Reggina, imperativo recuperare le energie e ripartire con slancio

Di Alessandro Crupi – Tenere la barra dritta per non rischiare di affondare quando arriva la tempesta. Dev’essere questo l’attuale imperativo della Reggina nel difficile momento attraversato in Serie B dopo la seconda sconfitta consecutiva ad Empoli sabato scorso.

È assolutamente necessario per non perdere la bussola considerando le enormi aspettative che si erano alimentate attorno all’organico amaranto alla vigilia dell’esordio tra i cadetti. Mènez, Denis, Lafferty. Nomi importanti alla corte della Reggina assieme ad altri che hanno di fatto creato nell’ambiente il più classico dei “con una rosa così possiamo anche puntare alla promozione diretta”. Che ovviamente può accadere ma non è detto ed è meglio evitare eccessive fughe in avanti perché i campionati si vincono sul campo, non con le parole e senza creare troppa pressione.

Soprattutto bisogna sempre restare con i piedi per terra in quanto la B è tradizionalmente una Serie rognosa, in cui l’ultima in classifica può crearti difficoltà come la prima e dove, quindi, nulla è scontato. Messo da parte un certo atteggiamento di supponenza, la realtà è che anche una buona squadra come la Reggina edizione 2020-2021 può patire una temporanea crisi di risultati.

Ci sta, ma ciò non significa che l’ambizioso progetto di Gallo e Taibi improvvisamente non sia più buono. O almeno è ancora troppo presto per affermarlo, dopo appena sette turni dove il piatto piange un po’ non tanto per le due partite perse con Spal ed Empoli ma per le diverse occasioni sprecate. Nello stesso tempo, però, la squadra ha anche sciorinato tanta qualità, bel gioco, personalità e reattività. Pertanto ha tutte le risorse per tirarsi fuori al più presto da queste sabbie mobili.

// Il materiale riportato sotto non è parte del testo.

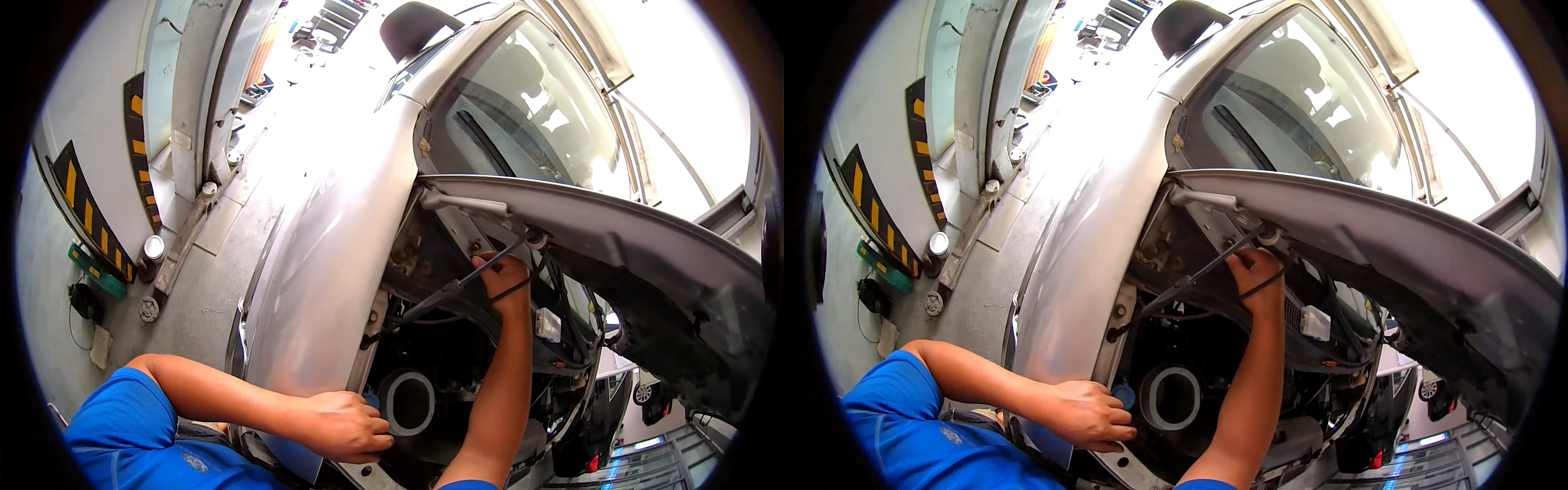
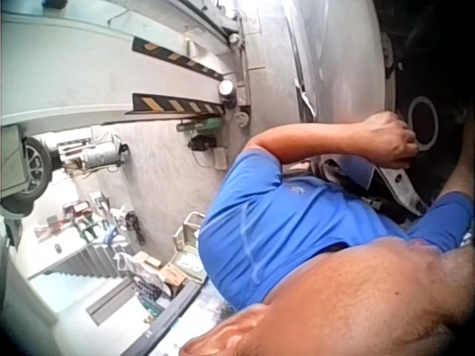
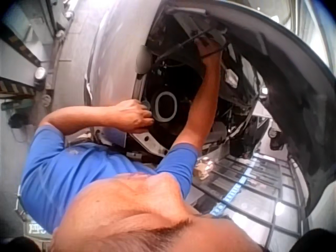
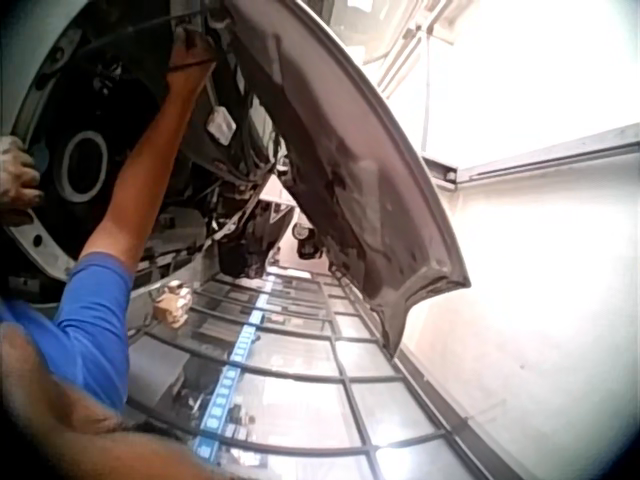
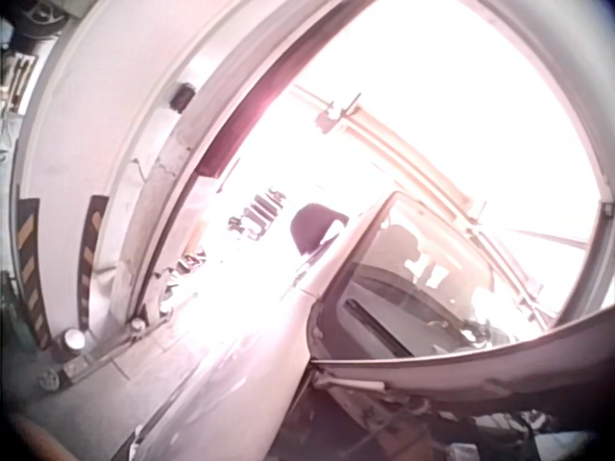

Più che giusto, dunque, dare piena fiducia a mister Toscano (nonostante alcune voci post Empoli) ed è saggio che lo stesso trainer della Reggina riveda qualcosa, soprattutto sul piano tattico, magari per sfiancare meno Denis a tutto campo e renderlo più lucido sotto porta, sfruttando anche maggiormente il veloce gioco degli esternisulle fasce per sfruttare le caratteristiche di centravanti dal grande peso come lo stesso Denis, Lafferty e Vasic. Il tutto cercando anche di confondere maggiormente le idee agli avversari rendendosi meno prevedibili, trovando maggiori e dinamiche alternative tattiche sulla disposizione degli undici in campo quando è necessario. La pausa è senz’altro positiva in questo momento per gli amaranto.

Non può che far bene ai giocatori per recuperare la freschezza mentale e fisica e all’allenatore per studiare nuove mosse, fare quadrato con i propri uomini e schiarire le idee per preparare al meglio e con la massima serenità il rientro. A partire proprio dall’impegno casalingo contro il Pisa del prossimo 22 novembre per centrare subito la seconda vittoria e riprendere quota. Nel match con i toscani, Toscano avrà a disposizione importanti frecce al proprio arco grazie al recupero di Plizzari, Charpentier e forse di Cionek.